1) Automated Reordering and In-Stock Information

Computerized inventory informs employees and customers within seconds whether an item is in stock. Because the inventory is synced with sales, there is a running tally of what is in stock and what isn't. This helps flag reordering needs and provides better service to customers. As inventory drops below a specific threshold, new orders are placed with vendors and tracked to let customers know when the new products will arrive.

2) Integration With Accounting

Many of the computerized inventory platforms integrate with accounting software to track cash flow. This makes the process of transferring inventory costs and assets between programs seamless and reduces the need for additional bookkeeping costs.
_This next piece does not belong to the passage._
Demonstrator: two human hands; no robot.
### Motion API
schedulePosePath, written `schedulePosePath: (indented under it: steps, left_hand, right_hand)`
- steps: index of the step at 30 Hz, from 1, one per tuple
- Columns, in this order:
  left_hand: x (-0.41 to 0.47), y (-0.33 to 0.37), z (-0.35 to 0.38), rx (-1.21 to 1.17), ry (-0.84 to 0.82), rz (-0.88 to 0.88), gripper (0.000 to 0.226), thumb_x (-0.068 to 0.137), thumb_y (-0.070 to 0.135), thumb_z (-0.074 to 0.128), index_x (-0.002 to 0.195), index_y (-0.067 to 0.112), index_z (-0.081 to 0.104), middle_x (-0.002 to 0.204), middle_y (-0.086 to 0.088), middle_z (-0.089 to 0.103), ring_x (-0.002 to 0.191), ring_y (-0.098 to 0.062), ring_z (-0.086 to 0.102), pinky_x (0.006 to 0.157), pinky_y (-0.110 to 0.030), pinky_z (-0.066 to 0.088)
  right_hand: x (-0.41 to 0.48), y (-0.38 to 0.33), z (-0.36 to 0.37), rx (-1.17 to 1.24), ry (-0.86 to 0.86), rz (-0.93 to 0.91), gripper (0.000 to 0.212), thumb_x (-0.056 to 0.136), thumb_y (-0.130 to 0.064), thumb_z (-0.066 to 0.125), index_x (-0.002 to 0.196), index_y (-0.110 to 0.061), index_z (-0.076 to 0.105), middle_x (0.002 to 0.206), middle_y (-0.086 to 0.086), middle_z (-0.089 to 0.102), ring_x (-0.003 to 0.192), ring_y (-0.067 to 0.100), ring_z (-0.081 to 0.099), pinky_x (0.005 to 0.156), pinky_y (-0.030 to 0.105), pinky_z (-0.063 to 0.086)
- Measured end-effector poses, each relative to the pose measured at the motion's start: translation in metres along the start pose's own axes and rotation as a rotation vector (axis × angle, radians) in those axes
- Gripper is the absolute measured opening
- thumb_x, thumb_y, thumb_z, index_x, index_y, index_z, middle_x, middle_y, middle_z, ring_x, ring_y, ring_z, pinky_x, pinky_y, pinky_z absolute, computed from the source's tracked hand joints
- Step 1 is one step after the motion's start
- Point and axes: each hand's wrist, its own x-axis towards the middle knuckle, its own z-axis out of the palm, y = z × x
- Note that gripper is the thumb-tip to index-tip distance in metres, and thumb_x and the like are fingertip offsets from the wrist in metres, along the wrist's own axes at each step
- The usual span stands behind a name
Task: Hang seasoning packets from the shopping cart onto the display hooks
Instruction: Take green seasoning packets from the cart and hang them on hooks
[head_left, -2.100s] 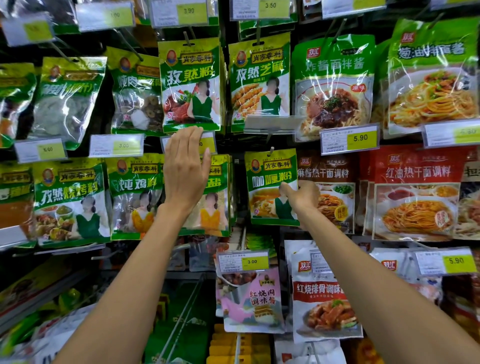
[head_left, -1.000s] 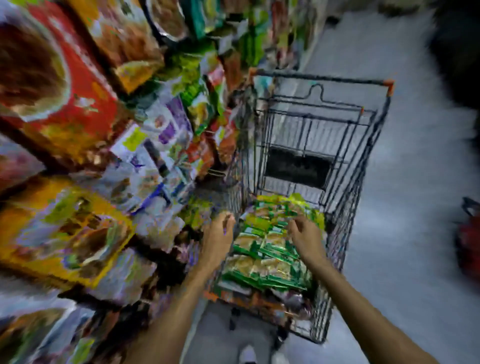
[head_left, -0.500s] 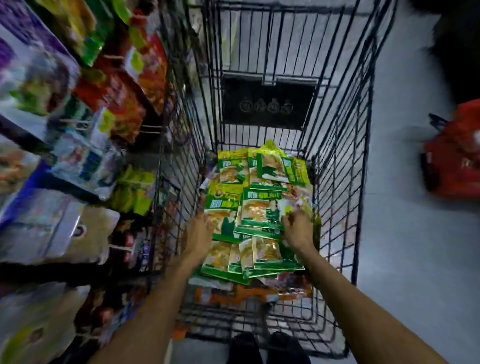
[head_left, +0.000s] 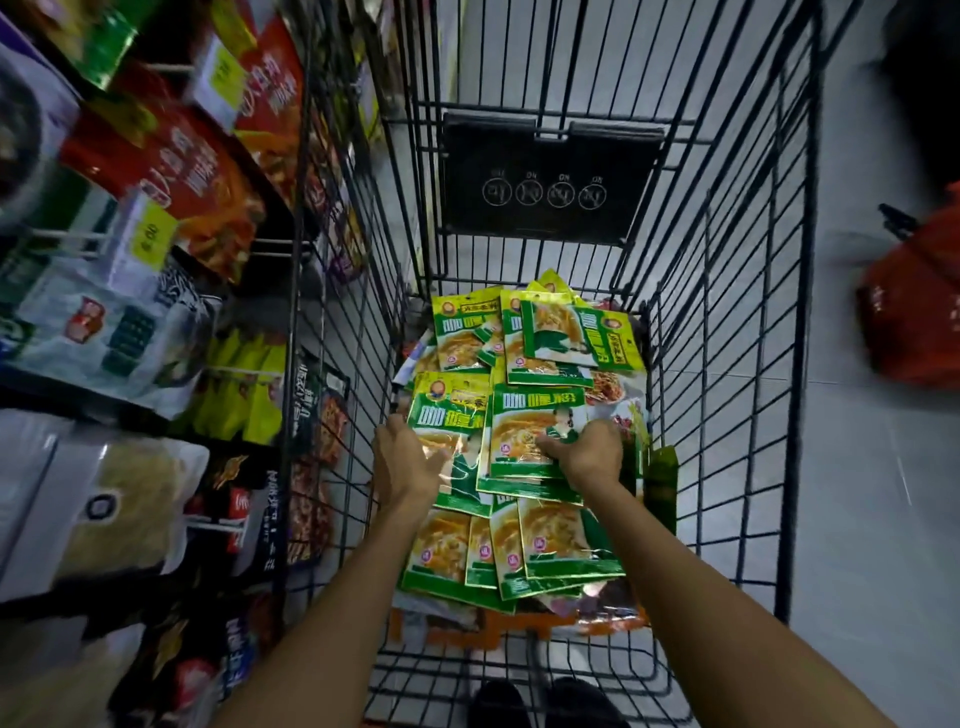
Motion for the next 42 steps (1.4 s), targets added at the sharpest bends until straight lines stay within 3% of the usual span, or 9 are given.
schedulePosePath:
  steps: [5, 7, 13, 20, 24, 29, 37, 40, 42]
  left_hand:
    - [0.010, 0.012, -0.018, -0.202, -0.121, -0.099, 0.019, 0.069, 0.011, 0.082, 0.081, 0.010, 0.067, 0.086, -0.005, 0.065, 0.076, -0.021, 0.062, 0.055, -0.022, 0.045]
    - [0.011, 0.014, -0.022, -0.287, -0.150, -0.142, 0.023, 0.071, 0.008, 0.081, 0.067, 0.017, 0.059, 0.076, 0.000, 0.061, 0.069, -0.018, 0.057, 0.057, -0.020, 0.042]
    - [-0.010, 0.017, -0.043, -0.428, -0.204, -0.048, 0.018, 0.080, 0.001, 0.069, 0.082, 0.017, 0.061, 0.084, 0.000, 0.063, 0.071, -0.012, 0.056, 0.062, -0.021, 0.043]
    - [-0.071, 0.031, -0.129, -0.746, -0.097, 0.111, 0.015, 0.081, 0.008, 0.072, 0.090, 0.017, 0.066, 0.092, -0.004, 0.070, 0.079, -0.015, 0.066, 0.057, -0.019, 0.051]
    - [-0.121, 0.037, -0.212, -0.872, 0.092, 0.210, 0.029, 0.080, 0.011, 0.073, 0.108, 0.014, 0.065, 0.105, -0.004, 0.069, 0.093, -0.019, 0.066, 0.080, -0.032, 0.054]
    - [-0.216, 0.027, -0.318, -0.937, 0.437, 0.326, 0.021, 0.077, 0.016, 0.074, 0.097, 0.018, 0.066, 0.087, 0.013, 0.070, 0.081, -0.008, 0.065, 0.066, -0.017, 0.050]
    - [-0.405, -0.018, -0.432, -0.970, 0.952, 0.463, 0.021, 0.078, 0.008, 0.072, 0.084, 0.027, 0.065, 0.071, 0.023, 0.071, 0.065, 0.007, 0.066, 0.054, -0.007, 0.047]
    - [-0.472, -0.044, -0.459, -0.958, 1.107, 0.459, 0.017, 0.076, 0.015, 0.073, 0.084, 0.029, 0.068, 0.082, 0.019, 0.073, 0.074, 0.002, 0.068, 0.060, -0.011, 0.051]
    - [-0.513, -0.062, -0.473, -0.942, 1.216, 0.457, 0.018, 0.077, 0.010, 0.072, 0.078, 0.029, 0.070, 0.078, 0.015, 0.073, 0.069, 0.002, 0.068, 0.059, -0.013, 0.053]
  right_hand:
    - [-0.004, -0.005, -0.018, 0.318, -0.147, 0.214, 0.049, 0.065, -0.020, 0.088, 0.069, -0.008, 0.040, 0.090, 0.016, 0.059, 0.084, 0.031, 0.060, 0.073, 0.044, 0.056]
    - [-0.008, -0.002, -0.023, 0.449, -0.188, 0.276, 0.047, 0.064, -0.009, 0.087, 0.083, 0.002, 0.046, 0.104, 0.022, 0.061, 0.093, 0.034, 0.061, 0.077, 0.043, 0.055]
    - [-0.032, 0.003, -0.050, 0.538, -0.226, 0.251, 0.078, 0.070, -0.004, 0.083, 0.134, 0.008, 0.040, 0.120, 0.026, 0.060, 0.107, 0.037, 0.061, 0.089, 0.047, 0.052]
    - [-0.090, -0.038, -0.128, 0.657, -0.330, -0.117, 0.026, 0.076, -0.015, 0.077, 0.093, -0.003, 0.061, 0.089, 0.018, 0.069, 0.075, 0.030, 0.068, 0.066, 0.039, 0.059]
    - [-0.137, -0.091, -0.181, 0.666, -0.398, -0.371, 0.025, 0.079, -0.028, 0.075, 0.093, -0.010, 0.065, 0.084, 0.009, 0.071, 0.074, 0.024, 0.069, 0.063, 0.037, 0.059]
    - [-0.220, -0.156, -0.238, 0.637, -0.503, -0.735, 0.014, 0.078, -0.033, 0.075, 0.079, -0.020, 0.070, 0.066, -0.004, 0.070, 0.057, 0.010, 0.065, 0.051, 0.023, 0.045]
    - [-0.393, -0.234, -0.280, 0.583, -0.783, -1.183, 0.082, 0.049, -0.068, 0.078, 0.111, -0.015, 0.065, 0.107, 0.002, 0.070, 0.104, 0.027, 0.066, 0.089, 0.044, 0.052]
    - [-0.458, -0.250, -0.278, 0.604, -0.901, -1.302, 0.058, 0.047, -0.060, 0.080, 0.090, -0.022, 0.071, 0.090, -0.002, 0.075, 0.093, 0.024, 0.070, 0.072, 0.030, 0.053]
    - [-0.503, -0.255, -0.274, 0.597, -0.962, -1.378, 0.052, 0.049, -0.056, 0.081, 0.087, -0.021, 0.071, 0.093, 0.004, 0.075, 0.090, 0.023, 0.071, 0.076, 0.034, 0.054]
Financial statements are more easily generated with shared data between inventory and bookkeeping.

3) Forecasting and Planning

Inventory management software does more than track where inventory is located and when to reorder it. A data collection system is used to create needed forecasting and strategic planning reports. Business owners review trends regarding which products do well in certain months or during specific cyclical seasons. Business owners use this data to plan for growth and order inventory intelligently to best utilize cash flow resources.

4) Quick, Accurate Counting

Even if you use a perpetual inventory system, you'll need to do a physical count occasionally to make sure your inventory records are accurate. One of the greatest advantages of a computerized inventory system is that it makes for faster, more accurate counting.

Scanning barcodes or QR codes is faster and easier than writing down stock numbers manually or flipping through pages of inventory sheets, looking for the correct item. It also means you won't have to transfer those numbers manually to your accounting software or inventory database, which eliminates another possible source of errors and several hours of data entry time. Instead, it's a quick electronic upload.

5) Reduced Shrinkage and Missing Inventory

Every time you count your inventory, you'll find that some of what you're supposed to have just isn't there. There are a number of potential reasons for that, with shoplifting and employee theft leading the list. Your own in-house administrative errors and vendor fraud are significant factors too.

According to figures from a 2017 National Retail Federation survey, they account for a combined total of more than 26 percent of shrinkage, which can add up to real money. By reducing opportunities for errors in your counting, shipping and receiving processes, computerized inventory systems can help bring that number down.

6) Real-Time Management Information

One of the crucial advantages of a computerized perpetual inventory system is that it gives you the management information you need in real time. That goes beyond current sales figures and inventory levels, to the heart of your operations. Consider your cost of goods sold (COGS), for example. It's a figure that measures how efficiently you turn your supplies into sales revenues, or in the case of a retailer, what margins you've made on the products you've sold.

In a periodic inventory system, you only truly know your COGS at the end of an inventory cycle, when you've physically counted your inventory and your accountant can do the math. In between, you work from a cost flow assumption, which amounts to little more than a "best guess." With a perpetual inventory system, you can see an up-to-date COGS at any time, which means you'll identify – and be able to correct – problems as they occur.

7) Allows for Accurate Restocking

In a perpetual inventory system, changes to inventory levels are recorded in real time, when inventory is purchased and when it is sold. This continuous stock taking provides you with the ability to run reports that can immediately identify inventory items that are running low.

It also prevents being out of stock for particular merchandise and losing customers because of it. When you discover that merchandise is out of stock or running low, you can quickly reorder it, rather than having to wait for your next scheduled inventory date.